First, he declared that, during the dark days of the global financial crisis in 2008–09, the emerging market and developing countries stimulated their economies through the application of monetary and fiscal policies in order to do their part to support global growth. It is true that many of these countries adopted expansionary policies. It is not true that they did so primarily out of a desire to help the advanced countries. Their principal motivation was to counteract the effects of the global slowdown on their own economies. In the three years before the global financial crisis (2005–07), growth in the emerging market and developing countries averaged 8.1 percent, on a purchasing power basis. During the crisis years (2008–09), growth slowed to 4.5 percent. And it has averaged 5.8 over the past four years (2010–13), not hitting the precrisis average in any year. Emerging market and developing countries adopted the right policies in 2008–09 in their own interests. In doing so, they participated in a cooperative global effort.

Second, Governor Rajan argued that the adoption of a second round of quantitative easing in 2010 by the Federal Reserve, and subsequent similar actions by other central banks, were motivated solely by self-interest without regard for or communication with the authorities in other countries. Governor Rajan knows better. He knows that in 2010 the Federal Reserve's plans were widely discussed at the annual Economic Policy Symposium in Jackson Hole, at the Bank for International Settlements in Basel, and by the G-20 finance ministers and central bank governors meeting in Korea before the policy change was announced.

More seriously, Governor Rajan failed to answer his own explicit and implicit questions: What should the Federal Reserve and other central banks and governments of advanced countries have done differently? Did those policy actions damage the global economy as a whole, which is not the same as inconveniencing a few countries? By omitting any constructive suggestions, he has effectively contributed to international monetary non-cooperation.
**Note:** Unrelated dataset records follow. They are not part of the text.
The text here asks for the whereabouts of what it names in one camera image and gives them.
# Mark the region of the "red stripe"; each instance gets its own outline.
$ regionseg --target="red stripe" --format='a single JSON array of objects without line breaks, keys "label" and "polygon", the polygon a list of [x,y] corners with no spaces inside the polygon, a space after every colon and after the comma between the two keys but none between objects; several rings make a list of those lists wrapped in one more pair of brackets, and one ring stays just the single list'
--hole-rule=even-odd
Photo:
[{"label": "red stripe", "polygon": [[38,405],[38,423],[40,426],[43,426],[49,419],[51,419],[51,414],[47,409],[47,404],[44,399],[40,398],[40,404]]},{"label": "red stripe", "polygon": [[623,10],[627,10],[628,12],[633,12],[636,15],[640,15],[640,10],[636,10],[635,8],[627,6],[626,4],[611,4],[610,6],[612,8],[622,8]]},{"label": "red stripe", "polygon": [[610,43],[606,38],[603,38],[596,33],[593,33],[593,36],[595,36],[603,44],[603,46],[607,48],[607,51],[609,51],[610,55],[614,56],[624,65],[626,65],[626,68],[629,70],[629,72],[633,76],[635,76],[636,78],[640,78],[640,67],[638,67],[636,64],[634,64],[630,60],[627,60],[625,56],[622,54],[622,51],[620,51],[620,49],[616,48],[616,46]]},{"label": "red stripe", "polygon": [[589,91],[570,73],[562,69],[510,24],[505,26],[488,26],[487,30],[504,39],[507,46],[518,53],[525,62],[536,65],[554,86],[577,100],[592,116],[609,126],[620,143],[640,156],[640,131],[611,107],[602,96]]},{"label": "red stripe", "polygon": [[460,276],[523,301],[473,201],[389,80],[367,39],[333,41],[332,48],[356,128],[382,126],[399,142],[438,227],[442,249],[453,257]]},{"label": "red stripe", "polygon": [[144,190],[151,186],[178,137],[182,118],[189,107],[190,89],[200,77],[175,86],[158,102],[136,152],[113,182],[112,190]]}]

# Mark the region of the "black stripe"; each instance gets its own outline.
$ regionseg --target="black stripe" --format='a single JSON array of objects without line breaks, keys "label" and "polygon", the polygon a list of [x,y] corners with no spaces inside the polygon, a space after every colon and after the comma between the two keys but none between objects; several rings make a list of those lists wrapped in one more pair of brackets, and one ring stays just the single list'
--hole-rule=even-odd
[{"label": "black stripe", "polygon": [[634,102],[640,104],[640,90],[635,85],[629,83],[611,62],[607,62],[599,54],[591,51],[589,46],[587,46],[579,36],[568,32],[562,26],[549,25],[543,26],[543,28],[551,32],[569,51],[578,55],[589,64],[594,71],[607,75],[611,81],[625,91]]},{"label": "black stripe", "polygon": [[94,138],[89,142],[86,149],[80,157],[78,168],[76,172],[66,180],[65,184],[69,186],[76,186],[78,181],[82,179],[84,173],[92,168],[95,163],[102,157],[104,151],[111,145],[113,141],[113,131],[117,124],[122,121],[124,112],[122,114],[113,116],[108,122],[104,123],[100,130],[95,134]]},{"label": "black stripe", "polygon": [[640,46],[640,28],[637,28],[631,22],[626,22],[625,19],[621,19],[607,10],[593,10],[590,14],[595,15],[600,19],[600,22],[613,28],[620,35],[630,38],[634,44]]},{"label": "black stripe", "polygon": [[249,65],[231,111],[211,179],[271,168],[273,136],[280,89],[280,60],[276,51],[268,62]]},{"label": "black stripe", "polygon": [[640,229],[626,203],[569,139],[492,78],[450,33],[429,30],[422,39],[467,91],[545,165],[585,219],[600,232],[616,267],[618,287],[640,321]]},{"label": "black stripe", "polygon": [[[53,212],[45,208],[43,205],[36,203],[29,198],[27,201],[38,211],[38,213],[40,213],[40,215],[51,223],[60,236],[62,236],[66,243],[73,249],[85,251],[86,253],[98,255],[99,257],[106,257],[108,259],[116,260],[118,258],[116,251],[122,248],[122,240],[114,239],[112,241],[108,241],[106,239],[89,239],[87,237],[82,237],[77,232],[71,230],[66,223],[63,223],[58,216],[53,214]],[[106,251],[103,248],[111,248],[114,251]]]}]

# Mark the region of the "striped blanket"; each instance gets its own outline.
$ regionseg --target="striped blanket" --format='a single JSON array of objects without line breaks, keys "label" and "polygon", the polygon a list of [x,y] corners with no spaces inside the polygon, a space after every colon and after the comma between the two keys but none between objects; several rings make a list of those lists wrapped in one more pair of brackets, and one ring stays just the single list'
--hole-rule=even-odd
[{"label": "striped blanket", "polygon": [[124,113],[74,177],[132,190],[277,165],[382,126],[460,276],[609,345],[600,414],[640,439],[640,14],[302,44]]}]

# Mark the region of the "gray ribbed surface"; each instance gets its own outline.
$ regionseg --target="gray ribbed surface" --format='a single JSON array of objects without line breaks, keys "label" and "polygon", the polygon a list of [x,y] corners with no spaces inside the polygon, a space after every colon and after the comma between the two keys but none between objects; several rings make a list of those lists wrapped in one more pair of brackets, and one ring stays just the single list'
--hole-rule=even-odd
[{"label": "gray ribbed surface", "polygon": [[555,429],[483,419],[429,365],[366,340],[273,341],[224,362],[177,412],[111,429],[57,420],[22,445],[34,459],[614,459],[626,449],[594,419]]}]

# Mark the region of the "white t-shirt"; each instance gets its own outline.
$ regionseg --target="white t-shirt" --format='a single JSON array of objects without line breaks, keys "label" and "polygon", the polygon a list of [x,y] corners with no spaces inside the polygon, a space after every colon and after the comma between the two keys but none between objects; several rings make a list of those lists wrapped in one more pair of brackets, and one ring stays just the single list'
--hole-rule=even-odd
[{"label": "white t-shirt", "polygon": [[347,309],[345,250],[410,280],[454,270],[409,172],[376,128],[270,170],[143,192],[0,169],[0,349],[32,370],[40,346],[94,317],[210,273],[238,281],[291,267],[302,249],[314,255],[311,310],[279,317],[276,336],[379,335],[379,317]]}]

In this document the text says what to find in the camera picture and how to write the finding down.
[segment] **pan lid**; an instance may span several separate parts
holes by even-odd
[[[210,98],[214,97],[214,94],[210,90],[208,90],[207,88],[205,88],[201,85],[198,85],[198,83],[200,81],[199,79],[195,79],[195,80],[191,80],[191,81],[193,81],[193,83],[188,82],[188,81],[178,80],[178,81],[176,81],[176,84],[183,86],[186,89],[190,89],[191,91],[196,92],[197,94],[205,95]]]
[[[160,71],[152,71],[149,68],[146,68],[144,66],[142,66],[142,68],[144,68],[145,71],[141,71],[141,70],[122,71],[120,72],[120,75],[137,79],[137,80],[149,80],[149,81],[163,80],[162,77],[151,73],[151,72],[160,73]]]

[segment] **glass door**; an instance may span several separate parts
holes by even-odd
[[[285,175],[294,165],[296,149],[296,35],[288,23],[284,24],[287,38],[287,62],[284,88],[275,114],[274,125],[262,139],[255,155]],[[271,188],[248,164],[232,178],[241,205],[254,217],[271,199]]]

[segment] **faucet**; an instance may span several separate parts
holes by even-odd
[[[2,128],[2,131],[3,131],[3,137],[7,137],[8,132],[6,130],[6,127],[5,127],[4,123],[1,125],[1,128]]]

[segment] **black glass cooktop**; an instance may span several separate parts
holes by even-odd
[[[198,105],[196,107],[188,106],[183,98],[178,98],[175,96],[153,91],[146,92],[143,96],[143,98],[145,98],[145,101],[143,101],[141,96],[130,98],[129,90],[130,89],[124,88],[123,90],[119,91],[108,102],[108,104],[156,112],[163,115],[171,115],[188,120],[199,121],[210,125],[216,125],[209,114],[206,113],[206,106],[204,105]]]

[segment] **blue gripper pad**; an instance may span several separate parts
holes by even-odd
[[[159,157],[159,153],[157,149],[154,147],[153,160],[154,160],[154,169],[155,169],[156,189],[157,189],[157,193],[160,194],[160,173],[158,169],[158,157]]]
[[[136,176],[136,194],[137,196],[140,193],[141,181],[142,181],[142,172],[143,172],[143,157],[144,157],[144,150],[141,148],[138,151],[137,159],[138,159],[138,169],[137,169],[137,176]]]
Third, Governor Rajan argued that the Federal Reserve has acted selfishly, in the interests of the US economy alone but not those of the world economy, first, in signaling in May and June of 2013 that the third round of quantitative easing would likely come to an end (taper off) and, second, in adopting such a policy in December 2013. Governor Rajan implied that his Federal Reserve counterparts told him bluntly: We will do what we need to do, what you do is your business, and you should let markets and prices adjust. I doubt this is the case, based on what would be the normal practice of communication among central bankers. On this point, he again failed to articulate what would have been a better and more cooperative Federal Reserve policy over the past year that would have benefitted both the United States and the global economy.
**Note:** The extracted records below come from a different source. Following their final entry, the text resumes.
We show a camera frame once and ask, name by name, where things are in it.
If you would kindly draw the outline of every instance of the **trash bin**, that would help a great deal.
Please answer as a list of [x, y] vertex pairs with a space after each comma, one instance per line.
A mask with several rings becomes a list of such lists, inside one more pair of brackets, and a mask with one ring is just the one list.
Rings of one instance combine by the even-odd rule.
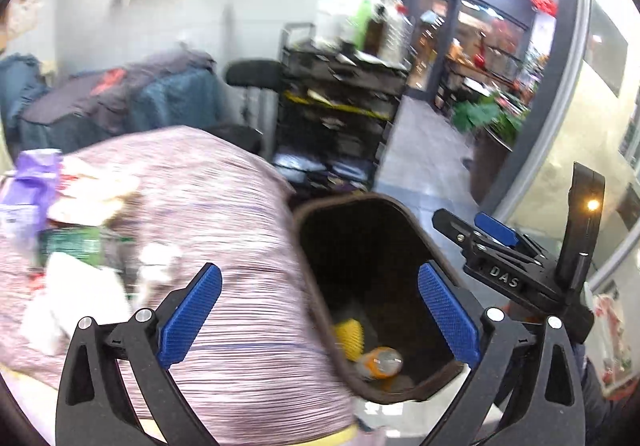
[[[312, 315], [354, 394], [380, 404], [425, 400], [461, 371], [417, 287], [419, 267], [432, 259], [454, 285], [460, 277], [401, 203], [375, 193], [310, 201], [294, 212], [294, 233]], [[358, 375], [334, 333], [346, 319], [362, 324], [364, 352], [402, 355], [396, 379]]]

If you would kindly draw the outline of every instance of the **potted plant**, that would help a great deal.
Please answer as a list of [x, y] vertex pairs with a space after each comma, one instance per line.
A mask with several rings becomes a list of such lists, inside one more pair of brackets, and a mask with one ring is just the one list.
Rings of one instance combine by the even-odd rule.
[[490, 97], [480, 103], [456, 105], [451, 123], [460, 132], [475, 132], [474, 156], [469, 167], [471, 197], [480, 204], [511, 153], [527, 110], [506, 112]]

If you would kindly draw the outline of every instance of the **black shelf cart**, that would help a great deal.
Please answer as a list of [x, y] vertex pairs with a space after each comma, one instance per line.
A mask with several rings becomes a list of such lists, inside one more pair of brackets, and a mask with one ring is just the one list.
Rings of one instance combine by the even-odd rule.
[[[304, 30], [298, 42], [292, 34]], [[360, 53], [321, 51], [315, 26], [287, 24], [280, 41], [282, 90], [271, 162], [301, 193], [369, 191], [408, 71]]]

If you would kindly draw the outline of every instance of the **plastic bottle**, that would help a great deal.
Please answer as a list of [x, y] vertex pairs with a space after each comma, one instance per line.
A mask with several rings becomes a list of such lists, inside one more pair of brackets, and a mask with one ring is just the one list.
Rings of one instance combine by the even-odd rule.
[[367, 25], [367, 33], [364, 37], [364, 52], [373, 56], [378, 55], [380, 45], [382, 45], [382, 37], [385, 34], [385, 28], [385, 5], [379, 4]]
[[356, 49], [362, 51], [364, 47], [364, 40], [367, 34], [367, 27], [369, 25], [369, 19], [374, 14], [374, 7], [370, 0], [362, 0], [360, 7], [353, 17], [353, 23], [356, 27], [356, 36], [353, 40]]
[[395, 7], [389, 7], [386, 30], [378, 57], [391, 65], [404, 64], [411, 23], [406, 18], [406, 7], [402, 0], [394, 0]]
[[402, 356], [390, 347], [378, 347], [364, 354], [356, 363], [356, 370], [364, 379], [386, 379], [402, 368]]

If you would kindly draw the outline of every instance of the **glass door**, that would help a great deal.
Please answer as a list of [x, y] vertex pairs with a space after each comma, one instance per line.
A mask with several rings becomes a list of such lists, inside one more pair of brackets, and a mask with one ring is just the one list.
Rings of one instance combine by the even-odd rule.
[[407, 85], [421, 99], [430, 100], [439, 63], [449, 45], [454, 0], [406, 0], [406, 3], [414, 25], [411, 47], [415, 55]]
The lessons I draw from Governor Rajan's remarks are three:

  1. No country adopts policies that are not in its own self-interest, properly calibrated to consider long-run as well as immediate effects.
  2.  International monetary cooperation is not promoted by finger-pointing and name calling, in particular using the media as a sounding board.1
  3. Responsible and well-informed officials can have honest differences about the effects and, therefore, the desirability of different policies. They need to work harder to identify and understand those differences. That is the heavy lifting in international monetary cooperation: problem identification and shared diagnosis.

Notes

1. I am not arguing that the US record on meaningful international monetary cooperation is spotless. In "A Dark Day for International Cooperation," Real Time Economic Issues Watch (January 16, 2014), I argued forcefully that the US government had let down the world by failing to include the IMF reform legislation in the omnibus appropriations legislation.